Lelaki tersebut tersenyum penuh kemenangan. Bagai seorang psikopat yang berhasil membunuh musuhnya. "Hahaha ... Yang sok baik sudah kuhabisi, Monica. Kamu akan hidup tenang bersamaku, hahaha ..." Aldi menunjukan senyum kejamnya, sementara Monica meneteskan air mata melihat Zidan langsung terkapar lemah di atas tanah.
"Kak Zidan! Kak, Kak Zidan bangun ... Kakak gak boleh ninggalin Ica, Kak bertahan ya ... Ica janji sama Kakak gak akan mau ketemu sama baj*ng sialan itu lagi! Dasar psikopat bodoh!
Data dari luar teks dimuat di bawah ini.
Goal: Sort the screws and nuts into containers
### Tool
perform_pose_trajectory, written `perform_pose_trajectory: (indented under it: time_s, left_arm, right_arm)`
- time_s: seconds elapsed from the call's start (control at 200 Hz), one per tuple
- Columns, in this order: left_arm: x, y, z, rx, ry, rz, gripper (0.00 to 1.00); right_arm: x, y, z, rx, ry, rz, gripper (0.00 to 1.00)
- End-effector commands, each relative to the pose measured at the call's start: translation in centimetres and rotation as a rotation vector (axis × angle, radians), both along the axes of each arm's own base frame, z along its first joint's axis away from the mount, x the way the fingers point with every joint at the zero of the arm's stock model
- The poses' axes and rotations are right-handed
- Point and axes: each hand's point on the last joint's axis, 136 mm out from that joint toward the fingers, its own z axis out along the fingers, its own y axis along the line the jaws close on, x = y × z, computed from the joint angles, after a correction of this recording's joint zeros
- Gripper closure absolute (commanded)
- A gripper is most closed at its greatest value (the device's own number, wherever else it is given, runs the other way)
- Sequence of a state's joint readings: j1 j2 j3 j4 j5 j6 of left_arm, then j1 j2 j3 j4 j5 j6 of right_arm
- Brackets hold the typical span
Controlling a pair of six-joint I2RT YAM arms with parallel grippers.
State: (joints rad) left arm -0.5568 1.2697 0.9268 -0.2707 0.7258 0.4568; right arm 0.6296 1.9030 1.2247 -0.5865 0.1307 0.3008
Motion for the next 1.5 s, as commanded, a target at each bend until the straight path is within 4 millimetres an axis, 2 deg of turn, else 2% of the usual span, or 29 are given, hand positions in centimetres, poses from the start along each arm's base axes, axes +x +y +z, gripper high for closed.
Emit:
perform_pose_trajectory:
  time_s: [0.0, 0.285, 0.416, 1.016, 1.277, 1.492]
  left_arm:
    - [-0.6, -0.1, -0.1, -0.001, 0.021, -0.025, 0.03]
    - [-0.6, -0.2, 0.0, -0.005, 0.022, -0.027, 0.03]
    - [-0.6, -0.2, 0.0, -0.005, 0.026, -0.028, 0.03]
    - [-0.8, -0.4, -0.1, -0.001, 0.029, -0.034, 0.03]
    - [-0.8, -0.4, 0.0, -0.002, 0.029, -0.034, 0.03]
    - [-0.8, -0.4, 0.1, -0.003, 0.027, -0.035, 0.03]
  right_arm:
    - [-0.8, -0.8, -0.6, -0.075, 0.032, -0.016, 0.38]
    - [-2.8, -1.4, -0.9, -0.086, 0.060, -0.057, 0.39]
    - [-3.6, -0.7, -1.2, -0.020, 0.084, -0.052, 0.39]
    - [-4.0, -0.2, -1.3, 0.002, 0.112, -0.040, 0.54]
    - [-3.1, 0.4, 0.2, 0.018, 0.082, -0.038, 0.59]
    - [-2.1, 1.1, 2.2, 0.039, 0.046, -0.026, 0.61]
Kejam kau seperti hewan!" Dengan raut wajah penuh amarah, Monica menoleh ke arah Aldi yang ada di belakangnya dengan tatapan amat benci.
Sedangkan kondisi Zidan yang nafasnya mulai tercekat, dalam keadaan lemahnya ia mengangkat satu tangan kanannya meraih pipi basah Monica.
"I-ingat ya, Ica kesayangannya Kak Zidan, Kakak gak akan ngelarang Ica buat berteman sama siapapun, kecuali kalau Kakak tahu bahwa orang itu gak baik untuk Ica. Kakak minta ma—af, ya? Tadi ucap—an Kakak sedikit kasar dan ngebentak kamu, tapi itu karena Kakak sayang sama kamu, Ica." Ucap Zidan sebelum memejamkan matanya.
"Kak Zidan! Kak! Kak bangun, Kak Zidann!!" Jerit Monica sangat keras sembari memeluk tubuh Zidan yang lemas.
Aldi sang pelaku justru tertawa senang. "Bodoh lo bocil! Dideketin sama gue doang langsung pakai hati! Bodoh lo bodoh! Dasar bocil ingusan!"
Si lelaki bertopeng monyet itu pergi meninggalkan Monica dan Zidan tanpa rasa peduli.
Ctit.
Salsha memasukan ponselnya ke dalam saku roknya, kemudian ia meminta bus berhenti karena sudah sampai di jalan sebelum masuk gang ke rumahnya.
"Zid, gue bakal ke rumah lo malem ini, tunggu dan jangan kenapa-napa." lirihnya.